After observing the opposite outcomes of stopping hormone therapy, doctors and physicians decided to analyze more data and re-evaluate the 2002 study. Further investigation of the original study yielded inconsistencies and potential biases. Of those in the original 2002 study, 50% were smokers, 50% were fat or obese, and for some women 10-20 years into menopause, the damages had already occurred. Overall, the majority of the original subjects had increased symptomatology due to their current lifestyles, not due to hormone replacement therapy.

Evidence refuting the 2002 article was also compiled. A 2003 update to the 2002 study showed no such hormone-induced increase in breast cancer. Additionally, evidence of the delivery of the hormones was shown to affect risks. Oral estrogen, such as found in birth control, shows an increased risk of blood clots and venous thrombosis, with no change in mortality. However, oral estrogen is filtered through the liver, which causes the increased risk. Transdermal estrogen, the type used in bioidentical hormone therapy, bypasses the liver and therefore eliminates the risk associated with oral estrogen. Evidence suggests it may even reduce the risk of blood clots and venous thrombosis. Similarly, bioidentical progesterone, unlike the synthetic progestin, has been well researched and documented for its many health benefits from sleep to weight management and more. 

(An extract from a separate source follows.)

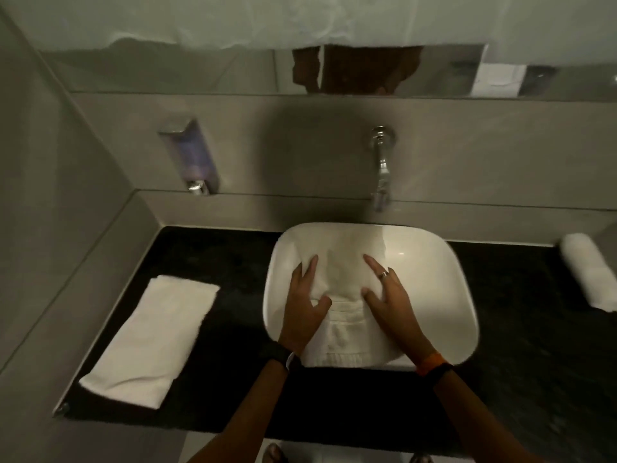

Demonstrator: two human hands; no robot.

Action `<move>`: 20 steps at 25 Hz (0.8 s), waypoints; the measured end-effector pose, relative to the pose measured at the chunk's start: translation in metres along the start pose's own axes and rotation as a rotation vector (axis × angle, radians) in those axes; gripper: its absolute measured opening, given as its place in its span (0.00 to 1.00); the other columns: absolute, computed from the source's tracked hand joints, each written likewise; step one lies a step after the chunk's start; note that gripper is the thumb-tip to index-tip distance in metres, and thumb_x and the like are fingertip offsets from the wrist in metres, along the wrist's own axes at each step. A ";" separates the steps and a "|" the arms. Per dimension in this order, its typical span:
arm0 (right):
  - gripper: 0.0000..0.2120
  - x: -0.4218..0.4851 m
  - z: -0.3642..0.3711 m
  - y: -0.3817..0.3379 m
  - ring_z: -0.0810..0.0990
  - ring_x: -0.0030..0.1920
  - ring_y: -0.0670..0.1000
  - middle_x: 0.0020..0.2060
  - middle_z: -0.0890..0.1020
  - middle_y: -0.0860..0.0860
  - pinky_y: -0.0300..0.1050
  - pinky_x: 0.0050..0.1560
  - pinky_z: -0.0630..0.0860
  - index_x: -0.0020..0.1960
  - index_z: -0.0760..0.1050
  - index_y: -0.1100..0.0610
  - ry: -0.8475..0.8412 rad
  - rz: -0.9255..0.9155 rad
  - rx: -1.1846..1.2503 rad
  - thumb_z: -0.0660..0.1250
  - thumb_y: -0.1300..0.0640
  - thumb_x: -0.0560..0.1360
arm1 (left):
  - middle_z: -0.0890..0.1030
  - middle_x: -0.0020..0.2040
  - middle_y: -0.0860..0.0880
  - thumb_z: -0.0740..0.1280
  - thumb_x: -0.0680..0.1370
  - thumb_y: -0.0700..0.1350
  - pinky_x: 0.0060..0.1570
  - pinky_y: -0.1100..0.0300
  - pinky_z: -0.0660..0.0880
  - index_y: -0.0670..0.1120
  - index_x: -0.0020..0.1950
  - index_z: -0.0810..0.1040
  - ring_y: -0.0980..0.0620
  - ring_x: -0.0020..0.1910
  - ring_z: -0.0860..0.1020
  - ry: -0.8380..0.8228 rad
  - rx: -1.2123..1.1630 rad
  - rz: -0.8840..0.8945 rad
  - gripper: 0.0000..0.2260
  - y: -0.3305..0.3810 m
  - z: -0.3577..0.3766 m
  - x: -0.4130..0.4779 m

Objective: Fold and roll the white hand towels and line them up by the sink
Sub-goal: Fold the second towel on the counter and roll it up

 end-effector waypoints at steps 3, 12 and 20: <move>0.29 -0.018 -0.090 0.052 0.64 0.69 0.46 0.71 0.68 0.50 0.39 0.67 0.55 0.73 0.61 0.47 0.082 0.040 -0.001 0.65 0.62 0.76 | 0.62 0.74 0.45 0.64 0.71 0.45 0.69 0.62 0.61 0.51 0.76 0.58 0.47 0.74 0.59 -0.121 -0.029 0.012 0.34 0.056 0.091 0.000; 0.29 -0.073 -0.271 0.203 0.64 0.64 0.43 0.65 0.67 0.47 0.40 0.65 0.60 0.73 0.62 0.49 0.172 0.188 -0.027 0.65 0.65 0.75 | 0.53 0.78 0.46 0.64 0.77 0.37 0.70 0.60 0.57 0.52 0.77 0.53 0.53 0.74 0.54 -0.372 -0.054 0.076 0.33 0.159 0.320 -0.037; 0.32 -0.121 -0.258 0.342 0.62 0.70 0.61 0.73 0.55 0.58 0.54 0.67 0.66 0.71 0.59 0.45 -0.088 0.439 -0.056 0.70 0.59 0.74 | 0.37 0.77 0.48 0.60 0.77 0.31 0.74 0.54 0.50 0.50 0.78 0.48 0.43 0.76 0.42 -0.468 0.369 -0.064 0.34 0.086 0.393 -0.070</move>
Point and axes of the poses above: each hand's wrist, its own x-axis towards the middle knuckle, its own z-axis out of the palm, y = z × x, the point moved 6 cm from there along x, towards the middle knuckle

Sadly, even today, many physicians as well as the United States Preventive Services Task Force (USPSTF) advise against such therapies based on the original 2002 results. Overall, bioidentical hormone replacement therapy is a sex-specific therapy meant to aid in the reduction of breast cancer, bone fractures, cancer mortality, and more. While a single early 2002 study suggested an increased cancer and blood-clot risk, dozens more recent studies have refuted such claims. Hormone therapies are available as an aid to women and men in maintaining their physiological health without increased risks – and arguably are critical to healthy aging and overcoming the traditional decline associated with reduced hormone levels as we age.